INSTRUCTIONS FOR THE TASK:
Images excepted, the data below must be repeated exactly.

*** Opening INFORMATION SUPPLIED ***

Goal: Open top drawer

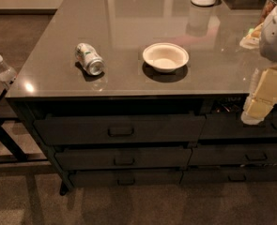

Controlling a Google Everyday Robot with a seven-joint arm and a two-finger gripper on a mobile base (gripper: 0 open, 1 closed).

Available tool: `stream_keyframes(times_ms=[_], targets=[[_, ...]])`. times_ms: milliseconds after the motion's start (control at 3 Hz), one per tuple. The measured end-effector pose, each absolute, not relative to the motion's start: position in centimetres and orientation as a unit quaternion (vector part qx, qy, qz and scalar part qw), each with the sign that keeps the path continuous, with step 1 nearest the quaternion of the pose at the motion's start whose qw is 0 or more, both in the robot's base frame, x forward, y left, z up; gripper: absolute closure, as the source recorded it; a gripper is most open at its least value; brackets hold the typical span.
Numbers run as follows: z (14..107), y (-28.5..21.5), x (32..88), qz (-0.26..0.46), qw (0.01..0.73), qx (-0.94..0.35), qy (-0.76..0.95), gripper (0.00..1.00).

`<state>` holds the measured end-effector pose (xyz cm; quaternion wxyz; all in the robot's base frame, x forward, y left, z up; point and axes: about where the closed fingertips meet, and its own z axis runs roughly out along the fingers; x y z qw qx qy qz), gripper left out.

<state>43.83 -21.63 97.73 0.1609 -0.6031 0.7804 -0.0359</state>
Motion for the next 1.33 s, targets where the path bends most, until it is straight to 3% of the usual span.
stream_keyframes(times_ms=[667,1333], targets=[[95.2,-21.2,43.3,-0.026,0.159,-0.597,0.786,0.0],[85.2,-18.7,43.3,0.023,0.134,-0.576,0.806,0.0]])
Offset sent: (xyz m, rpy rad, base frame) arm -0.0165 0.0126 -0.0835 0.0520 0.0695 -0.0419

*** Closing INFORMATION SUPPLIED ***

SOLUTION TO THE EXERCISE:
Goal: Open top drawer


Controlling a Google Everyday Robot with a seven-joint arm and a two-finger gripper on a mobile base (gripper: 0 open, 1 closed).

Available tool: `stream_keyframes(times_ms=[_], targets=[[_, ...]])`. times_ms: milliseconds after the motion's start (control at 3 Hz), one per tuple. The measured end-effector pose, each absolute, not relative to the motion's start: position in centimetres and orientation as a unit quaternion (vector part qx, qy, qz and scalar part qw), each with the sign that keeps the path continuous, with step 1 nearest the quaternion of the pose at the motion's start whose qw is 0 or more, both in the robot's base frame, x forward, y left, z up; gripper: absolute closure, as the source recorded it; a gripper is most open at its least value; brackets hold the typical span.
Numbers run as follows: z (14..107), y (-28.5..21.5), x (32..88), qz (-0.26..0.46), qw (0.01..0.73), qx (-0.94..0.35), qy (-0.76..0.95), gripper (0.00..1.00).

`<state>` holds the measured end-effector pose (xyz cm; quaternion wxyz; all in the robot's base frame, x forward, y left, z up; point and axes: about where the closed fingertips meet, and its own z axis runs roughly out along the fingers; x y z qw qx qy qz), gripper left out.

<state>43.83 -21.63 97.73 0.1609 -0.6031 0.7804 -0.0359</state>
Motion for the next 1.33 s, targets where the path bends most, until it is straight to 3% of the usual span.
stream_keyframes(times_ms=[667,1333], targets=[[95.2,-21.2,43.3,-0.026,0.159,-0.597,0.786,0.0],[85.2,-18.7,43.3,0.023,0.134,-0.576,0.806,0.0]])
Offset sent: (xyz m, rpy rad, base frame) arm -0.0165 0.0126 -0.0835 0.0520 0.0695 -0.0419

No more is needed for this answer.